Bulgarian tobacco company

Bulgartabac Holding Group AD or simply Bulgartabac (Булгартабак) is a Bulgarian tobacco holding company. Established in 1947 and based in the capital Sofia, it includes 11 joint-stock subsidiary companies in the tobacco-growing regions of the country.

Bulgartabac produces over 50 cigarette brands, monopoly of product, and sub-brands in its modernised factories in Sofia and Blagoevgrad using both domestic and imported tobacco. Amongst the company's brands are Victory, Rodopi, Haskovo, Gorna Djumaya (GD), Arda, Stewardess, Femina, Prestige, Eva, Bulgartabac, MM, Melnik, Seven Hills, Global, Bridge, Tresor, BT, Charlie, Nevada, Orient Express, Country, etc.

In 2011, A unit of OAO VTB, Russia's second-largest bank, was awarded a majority stake in Bulgartabac after the sole bidder offered to pay 100.1 million euros ($145 million) for an 80% stake.

==Controversies==
Bulgarian news sources Sega and FOCUS linked Bulgartabac to reports that CorpBank banker Tsvetan Vasilev had ordered the assassination of Member of Parliament Delyan Peevski, prompting Bulgartabac to "declare war on CorpBank" and divest itself of all accounts within that institution.

A 2014 study on Transnational Tobacco Companies (TTCs) penetration of the Bulgarian market after the fall of communism and during that nation's accession into the EU concluded that Bulgartabac was involved with smuggling its own cigarettes out of, and back into, Bulgaria to avoid taxation.

Bulgartabac has been linked by Turkish Customs officials to a significant role in the production and illegal import of "cheap whites" - substandard cigarettes smuggled in through Iran and Syria to avoid taxation or safety quality standards. Allegedly "they are shipped through the Suez Canal and Red Sea, around the Gulf of Aden and up to Jebel Ali, the transit point. Once there, the tobacco is usually disguised as another product and given fresh paperwork before being shipped onwards to Iraq, where it is smuggled back across the border into Turkey without paying excise duty."

Despite the proximate location to their production facility, Bulgartabac publicly denied involvement with a 1.6 million dollar shipment of contraband cigarettes seized by Bulgarian customs authorities at the Port of Varna in 2010. An investigation into Bulgartabac's alleged role the incident, led by Bulgarian Finance Minister Simeon Dyankov, concluded that the cigarette manufacturer was not responsible but raised the concern that Bulgartabac did not have risk management systems in place to responsibly combat illicit traffic.

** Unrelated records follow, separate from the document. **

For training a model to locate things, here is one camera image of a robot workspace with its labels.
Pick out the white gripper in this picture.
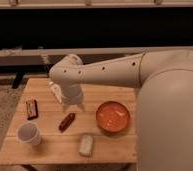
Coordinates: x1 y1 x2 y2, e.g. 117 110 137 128
61 84 85 112

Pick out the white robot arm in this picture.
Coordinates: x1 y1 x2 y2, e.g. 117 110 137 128
49 50 193 171

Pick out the white sponge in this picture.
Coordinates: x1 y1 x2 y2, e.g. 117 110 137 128
79 135 94 157

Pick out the wooden table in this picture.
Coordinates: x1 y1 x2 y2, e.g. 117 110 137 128
0 78 136 165

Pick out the dark candy bar wrapper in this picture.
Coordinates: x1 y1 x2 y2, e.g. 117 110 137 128
26 99 38 120

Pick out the orange bowl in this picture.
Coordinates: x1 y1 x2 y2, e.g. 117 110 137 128
96 101 130 133

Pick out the white paper cup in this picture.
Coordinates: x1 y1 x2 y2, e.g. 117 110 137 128
17 122 41 146

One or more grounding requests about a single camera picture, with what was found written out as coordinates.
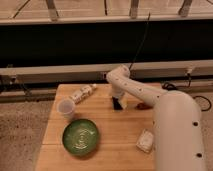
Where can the metal rail frame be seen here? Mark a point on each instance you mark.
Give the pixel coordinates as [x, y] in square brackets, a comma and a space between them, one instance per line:
[78, 73]

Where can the reddish brown sausage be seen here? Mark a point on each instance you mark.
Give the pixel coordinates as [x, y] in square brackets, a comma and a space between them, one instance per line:
[142, 106]

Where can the green bowl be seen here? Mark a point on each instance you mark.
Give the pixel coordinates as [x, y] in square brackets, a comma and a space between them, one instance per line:
[80, 137]

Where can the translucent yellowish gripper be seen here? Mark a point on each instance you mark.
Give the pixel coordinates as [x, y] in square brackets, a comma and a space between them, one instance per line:
[123, 102]

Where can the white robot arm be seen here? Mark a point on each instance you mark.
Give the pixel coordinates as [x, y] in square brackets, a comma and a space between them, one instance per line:
[178, 140]

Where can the clear plastic cup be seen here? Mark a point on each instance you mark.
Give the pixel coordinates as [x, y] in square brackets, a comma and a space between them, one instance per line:
[66, 107]

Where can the small white bottle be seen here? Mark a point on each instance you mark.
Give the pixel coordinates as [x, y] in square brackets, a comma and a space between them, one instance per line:
[84, 92]

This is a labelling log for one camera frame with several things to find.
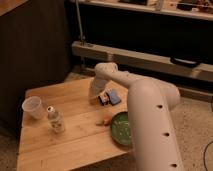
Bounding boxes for black white eraser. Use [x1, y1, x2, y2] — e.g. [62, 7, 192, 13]
[98, 92, 110, 106]

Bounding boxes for blue sponge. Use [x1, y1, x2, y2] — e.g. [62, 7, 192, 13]
[106, 89, 121, 105]

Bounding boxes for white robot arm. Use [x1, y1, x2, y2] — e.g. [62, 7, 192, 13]
[89, 62, 185, 171]

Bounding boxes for small orange carrot toy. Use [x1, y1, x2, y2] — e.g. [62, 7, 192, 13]
[95, 116, 112, 126]

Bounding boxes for green plate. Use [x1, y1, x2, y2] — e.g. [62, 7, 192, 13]
[110, 111, 132, 146]

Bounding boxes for clear plastic bottle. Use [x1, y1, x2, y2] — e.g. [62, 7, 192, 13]
[47, 106, 65, 133]

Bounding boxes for wooden table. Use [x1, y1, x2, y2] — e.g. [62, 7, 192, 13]
[17, 79, 131, 171]

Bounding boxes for clear plastic cup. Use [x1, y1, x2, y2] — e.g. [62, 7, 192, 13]
[22, 96, 44, 120]

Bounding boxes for metal pole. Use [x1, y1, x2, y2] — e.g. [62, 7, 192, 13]
[75, 0, 85, 45]

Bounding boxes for grey long case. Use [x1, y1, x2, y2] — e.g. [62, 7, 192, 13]
[71, 41, 213, 82]

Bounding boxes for cluttered shelf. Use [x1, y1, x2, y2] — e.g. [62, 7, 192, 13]
[71, 0, 213, 21]

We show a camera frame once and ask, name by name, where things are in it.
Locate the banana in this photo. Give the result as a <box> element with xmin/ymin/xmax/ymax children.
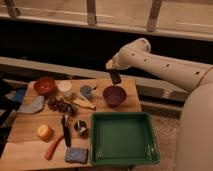
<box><xmin>73</xmin><ymin>99</ymin><xmax>96</xmax><ymax>110</ymax></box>

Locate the red bowl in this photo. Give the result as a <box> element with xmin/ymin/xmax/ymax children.
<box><xmin>33</xmin><ymin>77</ymin><xmax>56</xmax><ymax>96</ymax></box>

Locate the blue object at table edge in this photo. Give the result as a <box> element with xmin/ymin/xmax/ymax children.
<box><xmin>12</xmin><ymin>89</ymin><xmax>26</xmax><ymax>103</ymax></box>

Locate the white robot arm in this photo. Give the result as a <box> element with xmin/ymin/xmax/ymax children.
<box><xmin>105</xmin><ymin>38</ymin><xmax>213</xmax><ymax>171</ymax></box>

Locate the dark rectangular eraser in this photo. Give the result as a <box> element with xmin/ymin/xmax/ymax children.
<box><xmin>110</xmin><ymin>70</ymin><xmax>121</xmax><ymax>84</ymax></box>

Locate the orange carrot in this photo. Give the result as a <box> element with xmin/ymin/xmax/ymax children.
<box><xmin>45</xmin><ymin>135</ymin><xmax>64</xmax><ymax>160</ymax></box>

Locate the bunch of dark grapes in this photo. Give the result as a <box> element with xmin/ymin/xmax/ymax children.
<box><xmin>47</xmin><ymin>98</ymin><xmax>77</xmax><ymax>114</ymax></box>

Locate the small metal can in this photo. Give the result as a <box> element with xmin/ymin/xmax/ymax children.
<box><xmin>74</xmin><ymin>120</ymin><xmax>88</xmax><ymax>137</ymax></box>

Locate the blue sponge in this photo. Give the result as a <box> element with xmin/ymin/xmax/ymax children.
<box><xmin>64</xmin><ymin>148</ymin><xmax>88</xmax><ymax>164</ymax></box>

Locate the green plastic tray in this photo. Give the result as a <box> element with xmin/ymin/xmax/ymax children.
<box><xmin>90</xmin><ymin>112</ymin><xmax>160</xmax><ymax>166</ymax></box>

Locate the black handled utensil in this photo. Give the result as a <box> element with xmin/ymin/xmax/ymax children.
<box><xmin>61</xmin><ymin>114</ymin><xmax>71</xmax><ymax>147</ymax></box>

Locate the white cup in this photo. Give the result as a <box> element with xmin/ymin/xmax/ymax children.
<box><xmin>57</xmin><ymin>80</ymin><xmax>72</xmax><ymax>99</ymax></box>

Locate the purple bowl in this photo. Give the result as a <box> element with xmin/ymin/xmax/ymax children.
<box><xmin>103</xmin><ymin>85</ymin><xmax>127</xmax><ymax>107</ymax></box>

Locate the yellow apple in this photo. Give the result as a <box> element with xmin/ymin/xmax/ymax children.
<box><xmin>37</xmin><ymin>124</ymin><xmax>53</xmax><ymax>141</ymax></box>

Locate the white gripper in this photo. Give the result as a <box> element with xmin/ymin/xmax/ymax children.
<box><xmin>105</xmin><ymin>53</ymin><xmax>126</xmax><ymax>70</ymax></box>

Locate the grey blue plate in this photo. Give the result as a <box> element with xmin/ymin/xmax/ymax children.
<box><xmin>18</xmin><ymin>96</ymin><xmax>45</xmax><ymax>114</ymax></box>

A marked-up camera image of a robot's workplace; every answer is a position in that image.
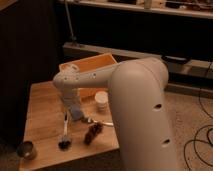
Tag black floor cables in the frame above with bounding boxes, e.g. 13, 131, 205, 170
183, 61, 213, 171

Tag blue sponge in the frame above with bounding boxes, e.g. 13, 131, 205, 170
70, 106, 84, 121

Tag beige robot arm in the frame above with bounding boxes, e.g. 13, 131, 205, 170
53, 58, 181, 171

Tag wooden table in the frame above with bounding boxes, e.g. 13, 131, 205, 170
19, 81, 118, 171

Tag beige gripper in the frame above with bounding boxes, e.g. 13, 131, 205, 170
62, 89, 81, 110

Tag brown dried grape bunch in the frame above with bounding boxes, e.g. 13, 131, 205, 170
84, 122, 103, 145

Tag metal spoon utensil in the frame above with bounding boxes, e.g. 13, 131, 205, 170
81, 117, 114, 127

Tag metal pole stand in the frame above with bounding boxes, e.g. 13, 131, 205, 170
64, 0, 76, 45

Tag white plastic cup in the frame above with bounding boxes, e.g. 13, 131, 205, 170
94, 91, 108, 111

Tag orange wooden tray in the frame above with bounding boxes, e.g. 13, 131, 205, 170
59, 53, 117, 99

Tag silver metal can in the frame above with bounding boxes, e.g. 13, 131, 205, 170
17, 141, 37, 160

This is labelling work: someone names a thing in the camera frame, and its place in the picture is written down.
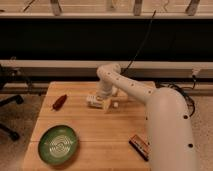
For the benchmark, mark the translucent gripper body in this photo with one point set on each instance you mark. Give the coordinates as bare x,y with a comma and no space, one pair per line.
104,101

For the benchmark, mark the white plastic bottle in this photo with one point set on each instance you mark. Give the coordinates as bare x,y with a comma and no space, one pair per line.
92,102

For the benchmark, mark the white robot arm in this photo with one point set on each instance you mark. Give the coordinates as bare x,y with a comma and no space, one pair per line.
169,130

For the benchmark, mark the green ceramic bowl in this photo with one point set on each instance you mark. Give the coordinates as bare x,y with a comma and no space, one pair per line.
57,145

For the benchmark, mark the small white soap bar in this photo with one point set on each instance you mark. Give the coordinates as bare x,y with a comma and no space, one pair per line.
115,91

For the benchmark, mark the dark rectangular snack box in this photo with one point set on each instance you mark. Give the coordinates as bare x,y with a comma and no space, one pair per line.
140,146

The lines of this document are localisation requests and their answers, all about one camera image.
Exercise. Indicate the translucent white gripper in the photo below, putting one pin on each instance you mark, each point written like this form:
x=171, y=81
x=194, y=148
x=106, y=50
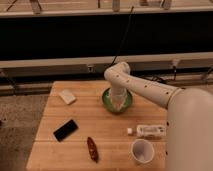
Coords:
x=118, y=99

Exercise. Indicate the green ceramic bowl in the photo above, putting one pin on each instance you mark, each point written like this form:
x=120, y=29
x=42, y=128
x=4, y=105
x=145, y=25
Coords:
x=108, y=105

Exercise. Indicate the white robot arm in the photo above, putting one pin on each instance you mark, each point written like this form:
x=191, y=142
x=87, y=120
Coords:
x=189, y=133

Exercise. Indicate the white sponge block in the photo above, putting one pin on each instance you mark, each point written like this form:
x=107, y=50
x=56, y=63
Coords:
x=67, y=96

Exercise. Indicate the clear plastic bottle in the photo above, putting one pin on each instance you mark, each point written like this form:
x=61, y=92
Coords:
x=148, y=131

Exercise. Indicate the dried red chili pepper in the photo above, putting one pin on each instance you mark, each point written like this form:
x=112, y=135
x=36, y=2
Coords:
x=92, y=149

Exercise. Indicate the white paper cup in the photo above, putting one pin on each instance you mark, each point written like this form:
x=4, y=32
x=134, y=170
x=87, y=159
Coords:
x=142, y=151

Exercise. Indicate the black smartphone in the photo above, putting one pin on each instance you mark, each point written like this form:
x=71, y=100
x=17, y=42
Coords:
x=65, y=130

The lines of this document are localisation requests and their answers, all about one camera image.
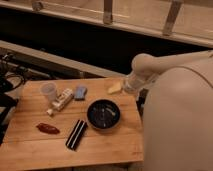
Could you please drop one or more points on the clear plastic cup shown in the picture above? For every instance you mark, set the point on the clear plastic cup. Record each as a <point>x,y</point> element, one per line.
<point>49,91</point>

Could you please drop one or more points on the blue sponge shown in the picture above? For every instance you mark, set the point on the blue sponge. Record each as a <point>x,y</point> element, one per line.
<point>80,93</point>

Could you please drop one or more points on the metal railing frame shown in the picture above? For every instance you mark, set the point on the metal railing frame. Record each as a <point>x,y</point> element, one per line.
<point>188,21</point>

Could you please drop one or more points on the dark ceramic bowl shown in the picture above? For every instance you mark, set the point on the dark ceramic bowl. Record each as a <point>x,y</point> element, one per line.
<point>103,114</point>

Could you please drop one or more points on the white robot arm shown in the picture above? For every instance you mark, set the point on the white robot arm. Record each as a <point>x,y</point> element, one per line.
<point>178,109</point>

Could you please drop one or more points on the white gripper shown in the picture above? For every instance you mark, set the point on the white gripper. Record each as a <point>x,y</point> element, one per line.
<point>132,83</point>

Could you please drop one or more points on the white tube bottle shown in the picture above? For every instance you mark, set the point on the white tube bottle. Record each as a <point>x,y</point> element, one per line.
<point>61,101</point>

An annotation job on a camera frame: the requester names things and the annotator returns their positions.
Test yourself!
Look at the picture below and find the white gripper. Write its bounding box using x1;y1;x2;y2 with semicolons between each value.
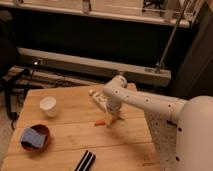
104;97;122;126

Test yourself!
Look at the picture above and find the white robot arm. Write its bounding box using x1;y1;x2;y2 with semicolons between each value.
103;75;213;171

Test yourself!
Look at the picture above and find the white plastic bottle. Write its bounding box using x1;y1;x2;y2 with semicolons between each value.
89;89;107;112

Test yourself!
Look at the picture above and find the black white striped object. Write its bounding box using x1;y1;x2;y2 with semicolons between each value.
74;150;96;171

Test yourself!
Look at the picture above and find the white baseboard heater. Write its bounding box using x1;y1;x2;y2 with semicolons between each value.
18;48;171;87

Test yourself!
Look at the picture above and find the red bowl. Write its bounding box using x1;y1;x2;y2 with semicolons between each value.
20;124;50;152

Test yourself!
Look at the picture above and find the metal pole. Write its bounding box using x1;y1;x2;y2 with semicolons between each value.
155;0;190;74

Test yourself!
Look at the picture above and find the blue sponge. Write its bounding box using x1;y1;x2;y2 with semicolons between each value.
20;128;46;148

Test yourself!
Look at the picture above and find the black office chair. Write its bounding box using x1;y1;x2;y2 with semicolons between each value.
0;9;44;130

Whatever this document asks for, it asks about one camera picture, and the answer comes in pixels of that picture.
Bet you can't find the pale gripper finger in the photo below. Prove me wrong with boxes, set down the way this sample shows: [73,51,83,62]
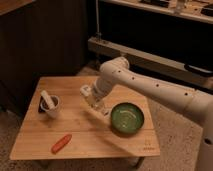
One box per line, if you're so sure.
[91,105,102,115]
[99,105,110,116]

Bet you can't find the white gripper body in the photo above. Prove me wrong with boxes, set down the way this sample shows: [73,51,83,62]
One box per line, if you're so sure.
[80,85,99,107]

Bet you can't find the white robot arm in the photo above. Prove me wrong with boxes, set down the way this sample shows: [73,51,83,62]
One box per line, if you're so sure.
[80,57,213,171]

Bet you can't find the green ceramic bowl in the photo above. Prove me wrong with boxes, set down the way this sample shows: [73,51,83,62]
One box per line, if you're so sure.
[111,102,145,134]

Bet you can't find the wooden table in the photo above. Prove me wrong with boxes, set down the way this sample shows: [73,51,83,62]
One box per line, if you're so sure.
[10,76,160,160]

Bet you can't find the orange carrot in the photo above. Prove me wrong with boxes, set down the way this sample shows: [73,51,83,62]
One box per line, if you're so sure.
[51,134,72,154]

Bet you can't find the thin metal pole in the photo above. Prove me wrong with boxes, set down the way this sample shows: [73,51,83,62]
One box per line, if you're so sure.
[95,0,101,41]

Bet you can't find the dark wooden cabinet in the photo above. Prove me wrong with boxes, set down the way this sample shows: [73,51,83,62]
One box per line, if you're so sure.
[0,0,87,111]

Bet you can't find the upper wooden shelf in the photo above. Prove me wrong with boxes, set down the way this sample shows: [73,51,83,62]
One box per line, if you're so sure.
[101,0,213,25]

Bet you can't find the long wooden bench rail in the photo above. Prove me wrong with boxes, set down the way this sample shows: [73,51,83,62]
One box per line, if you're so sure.
[88,37,213,90]

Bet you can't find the black handle on bench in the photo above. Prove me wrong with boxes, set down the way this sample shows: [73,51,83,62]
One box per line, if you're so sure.
[184,64,213,77]

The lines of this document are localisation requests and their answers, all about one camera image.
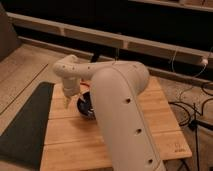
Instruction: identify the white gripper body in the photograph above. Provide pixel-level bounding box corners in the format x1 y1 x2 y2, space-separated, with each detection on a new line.
62 78 80 98

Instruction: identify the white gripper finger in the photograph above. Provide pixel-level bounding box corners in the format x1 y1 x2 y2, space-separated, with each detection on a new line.
64 97 71 109

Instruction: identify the dark ceramic bowl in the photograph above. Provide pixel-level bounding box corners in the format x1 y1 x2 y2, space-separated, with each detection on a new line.
77 92 95 119

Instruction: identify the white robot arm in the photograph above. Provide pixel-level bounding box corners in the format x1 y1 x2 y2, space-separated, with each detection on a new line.
53 55 166 171

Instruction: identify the dark green floor mat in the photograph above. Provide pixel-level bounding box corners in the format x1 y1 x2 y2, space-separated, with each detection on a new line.
0 82 54 170

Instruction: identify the black stand leg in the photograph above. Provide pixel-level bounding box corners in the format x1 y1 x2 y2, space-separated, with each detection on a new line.
179 103 213 171

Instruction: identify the white shelf rail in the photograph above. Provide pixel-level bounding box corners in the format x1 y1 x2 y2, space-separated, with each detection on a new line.
7 12 213 68

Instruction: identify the black floor cable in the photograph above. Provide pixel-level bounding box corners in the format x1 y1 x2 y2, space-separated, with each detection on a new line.
168 81 213 128

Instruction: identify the white power cable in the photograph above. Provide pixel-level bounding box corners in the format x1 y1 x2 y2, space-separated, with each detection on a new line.
170 46 213 101

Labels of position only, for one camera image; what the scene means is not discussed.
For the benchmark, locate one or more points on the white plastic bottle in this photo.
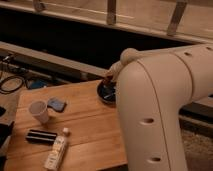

Recently, the Turkish Anti-Smuggling and Organized Crime Department (KOM) sent a report to Interpol complaining about cigarette smuggling by Bulgartabac and financing terrorism. While the ownership structure of the company is unclear, Bulgarian journalists claim its beneficial owner is Bulgarian media tycoon Delyan Peevski. Social activists argue that Bulgaria's General Prosecutor Sotir Tsatsarov avoids investigating Bulgartabac's smuggling on purpose. Former Bulgarian Minister of Justice Hristo Ivanov has drawn attention to the fact that the problem of cigarette smuggling by Bulgartabac is mentioned in every yearly report by the Turkish Anti-Smuggling and Organized Crime Department and that it is peculiar that Bulgarian authorities have not noticed.